Restorative Justice (RJ) is not a new process; it has been used for many years and in the case of youths (those aged between 10 and 18 years old) since 2001.
Between this date and now there has been a much better focus on RJ and the benefits for both victim and offender. In addition, the guidelines that the police, Crown Prosecution Service and Courts now follow, means that RJ is the primary focus of these organisations of the Criminal Justice System (CJS).
Government research has shown that RJ has an 85% satisfaction rate among victims of crime and this high figure is because the victims have had answers to their questions, which a court cannot often assist with via a prosecution.
Many victims of a crime want to know why they were chosen, who the offender was and what drove them to commit the crime.

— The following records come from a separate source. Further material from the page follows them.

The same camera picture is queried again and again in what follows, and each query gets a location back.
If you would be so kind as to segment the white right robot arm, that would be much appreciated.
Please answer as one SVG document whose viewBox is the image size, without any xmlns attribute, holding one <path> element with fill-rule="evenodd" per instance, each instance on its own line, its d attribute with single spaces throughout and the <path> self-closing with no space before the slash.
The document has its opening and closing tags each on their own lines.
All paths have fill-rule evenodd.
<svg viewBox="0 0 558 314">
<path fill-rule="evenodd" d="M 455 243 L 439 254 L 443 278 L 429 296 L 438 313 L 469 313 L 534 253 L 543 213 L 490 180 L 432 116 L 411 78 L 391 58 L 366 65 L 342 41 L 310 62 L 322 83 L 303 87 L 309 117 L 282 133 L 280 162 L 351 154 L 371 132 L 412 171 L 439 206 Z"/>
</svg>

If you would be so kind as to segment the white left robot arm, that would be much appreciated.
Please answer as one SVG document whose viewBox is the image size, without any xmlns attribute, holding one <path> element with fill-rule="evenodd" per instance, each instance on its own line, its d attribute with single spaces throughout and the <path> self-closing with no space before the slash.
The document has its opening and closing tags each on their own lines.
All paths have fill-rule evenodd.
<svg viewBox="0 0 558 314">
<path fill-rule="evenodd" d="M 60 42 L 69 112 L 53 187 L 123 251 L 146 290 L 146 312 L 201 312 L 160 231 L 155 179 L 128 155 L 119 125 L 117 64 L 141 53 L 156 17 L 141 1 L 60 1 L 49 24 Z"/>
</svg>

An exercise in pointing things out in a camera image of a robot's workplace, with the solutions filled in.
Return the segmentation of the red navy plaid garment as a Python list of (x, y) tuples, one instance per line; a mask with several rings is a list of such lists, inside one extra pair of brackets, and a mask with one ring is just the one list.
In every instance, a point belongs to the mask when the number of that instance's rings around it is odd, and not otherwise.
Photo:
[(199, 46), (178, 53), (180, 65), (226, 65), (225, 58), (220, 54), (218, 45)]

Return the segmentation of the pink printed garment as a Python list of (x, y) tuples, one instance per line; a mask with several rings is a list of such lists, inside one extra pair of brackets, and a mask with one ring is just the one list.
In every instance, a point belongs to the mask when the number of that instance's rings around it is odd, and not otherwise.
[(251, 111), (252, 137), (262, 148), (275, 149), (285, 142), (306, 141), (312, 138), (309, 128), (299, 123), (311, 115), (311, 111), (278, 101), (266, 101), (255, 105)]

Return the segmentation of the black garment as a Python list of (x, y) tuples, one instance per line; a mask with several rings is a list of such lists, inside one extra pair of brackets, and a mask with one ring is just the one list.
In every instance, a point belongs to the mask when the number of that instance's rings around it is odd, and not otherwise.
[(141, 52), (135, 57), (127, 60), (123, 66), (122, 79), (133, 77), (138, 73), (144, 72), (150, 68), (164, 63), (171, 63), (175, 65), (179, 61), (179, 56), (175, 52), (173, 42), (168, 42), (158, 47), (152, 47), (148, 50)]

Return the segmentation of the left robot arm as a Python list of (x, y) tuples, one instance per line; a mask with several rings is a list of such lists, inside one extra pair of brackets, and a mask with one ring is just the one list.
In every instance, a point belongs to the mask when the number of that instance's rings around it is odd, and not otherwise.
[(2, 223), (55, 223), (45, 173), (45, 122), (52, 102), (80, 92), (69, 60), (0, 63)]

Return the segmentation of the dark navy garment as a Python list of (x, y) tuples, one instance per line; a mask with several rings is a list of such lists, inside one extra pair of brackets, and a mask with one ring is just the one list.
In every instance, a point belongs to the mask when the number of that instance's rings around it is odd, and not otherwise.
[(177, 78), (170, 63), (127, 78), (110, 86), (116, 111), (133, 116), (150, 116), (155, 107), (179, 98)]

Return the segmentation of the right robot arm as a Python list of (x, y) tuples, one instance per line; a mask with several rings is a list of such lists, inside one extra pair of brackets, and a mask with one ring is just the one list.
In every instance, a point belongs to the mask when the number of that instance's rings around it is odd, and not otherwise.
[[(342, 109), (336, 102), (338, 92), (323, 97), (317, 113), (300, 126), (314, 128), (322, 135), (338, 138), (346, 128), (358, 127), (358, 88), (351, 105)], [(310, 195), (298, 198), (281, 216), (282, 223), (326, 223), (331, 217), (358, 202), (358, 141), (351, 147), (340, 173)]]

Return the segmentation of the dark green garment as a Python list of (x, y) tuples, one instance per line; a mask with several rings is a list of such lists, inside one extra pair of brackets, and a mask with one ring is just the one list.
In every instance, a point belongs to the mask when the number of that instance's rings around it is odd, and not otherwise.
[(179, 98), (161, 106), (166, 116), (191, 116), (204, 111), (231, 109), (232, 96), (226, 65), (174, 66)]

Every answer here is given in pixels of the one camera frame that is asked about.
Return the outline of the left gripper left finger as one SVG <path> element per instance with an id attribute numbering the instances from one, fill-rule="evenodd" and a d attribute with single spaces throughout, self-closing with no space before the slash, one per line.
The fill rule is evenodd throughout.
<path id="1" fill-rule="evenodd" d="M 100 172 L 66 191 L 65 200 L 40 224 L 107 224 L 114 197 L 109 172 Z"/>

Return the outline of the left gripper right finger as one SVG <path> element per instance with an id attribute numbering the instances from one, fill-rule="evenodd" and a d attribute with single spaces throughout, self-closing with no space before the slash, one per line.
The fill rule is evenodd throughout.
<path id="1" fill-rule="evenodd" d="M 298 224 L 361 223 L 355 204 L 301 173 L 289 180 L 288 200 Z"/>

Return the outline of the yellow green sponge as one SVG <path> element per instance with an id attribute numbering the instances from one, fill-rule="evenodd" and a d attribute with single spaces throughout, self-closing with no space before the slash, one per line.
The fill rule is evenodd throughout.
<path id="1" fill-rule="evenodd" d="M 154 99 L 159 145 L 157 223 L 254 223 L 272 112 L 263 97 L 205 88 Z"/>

These questions can be asked in a court; however, nothing forces someone to answer. In addition, the make-up of any courtroom will naturally place a divide between the victim and offender, not least because any communications by either party is channelled through the magistrate or judge.
The court process leaves many victims still feeling the impact of the crime against them, where there has not been any closure.
RJ deals effectively with the questions victims have, because it will bring them into direct communication with the offender, or through a trained mediator, where not only will their questions be answered, but it will give victims the opportunity to tell the offender the impact that the crime has had on them, which is something a perpetrator of crime seldom thinks about because they will not know the owner of a car that has been damaged, or a home that was burgled.
RJ places a much more personal touch on crime. Government research figures will show that there is a 14% reduction in the number of offenders who go on and commit crime again.
This shows the two way benefit to the process because it makes a perpetrator realise the impact the crime has had on someone and allows them to meet the victim and acknowledge that there are people involved, whereas before they just see a car or a home as an object which provides the opportunity for crime and to make some money, so RJ personalises the process.
For RJ to work, both the victim and perpetrator will need the agree to take part. RJ is often used instead of a prosecution through the court, where applicable and this will depend on the offending history of someone and the public interest factor.
Offending history is very important. Clearly someone who regularly commits crime and shows no desire to change is not suitable for RJ and the courts will deal with these offenders and use the various punishments at their disposal.
Public interest factors are important too, because some crimes are quite minor or have not really affected someone or the community all that much, so it would be disproportionate to spend public money on an expensive court hearing, where there is an alternative option. An example would be a one-off low value criminal damage offence which could be dealt with quickly by payment being made to the victim.
The word `quickly` helps to provide another example of a benefit of RJ; It can bring about a quick solution to the aftermath of a crime because one of the main criticisms of the CJS is that many months go by before a case is heard and it then causes the victim to re-live the event they have spent this time in trying to forget about it.
Many youth cases are dealt with through RJ, where it will form part of a diversionary method to heir offending. The RJ processes for youths are managed by the Youth Offending Team, which can include volunteer members from the community too.
Within the RJ process is a community panel meeting. This caters for cases where there are many victims and perpetrators.
The panel meetings would be able to deal with cases of on-going anti-social behaviour and it will focus on the suffering caused to a community and look at ways to resolve the problem.
There are occasions where a court can defer the sentencing of an offender where RJ will form part of their sentence, so the perpetrator will be given time to do something before sentence to address their offending, which will then give them a more lenient sentence.
Where RJ is chosen over prosecution, it will first have to fit into the criteria set within the CJS, however, a provision is made to allow a review of any case where the perpetrator has failed to engage with the process, which will include them facing being sent to court for sentencing.
The whole movement towards RJ was led by victims, who would often complain about dissatisfaction from the court or police cautioning process, because it failed to address their needs.
RJ is now designed to fit individual cases and the 85% victim satisfaction rate is testament to the success of the process.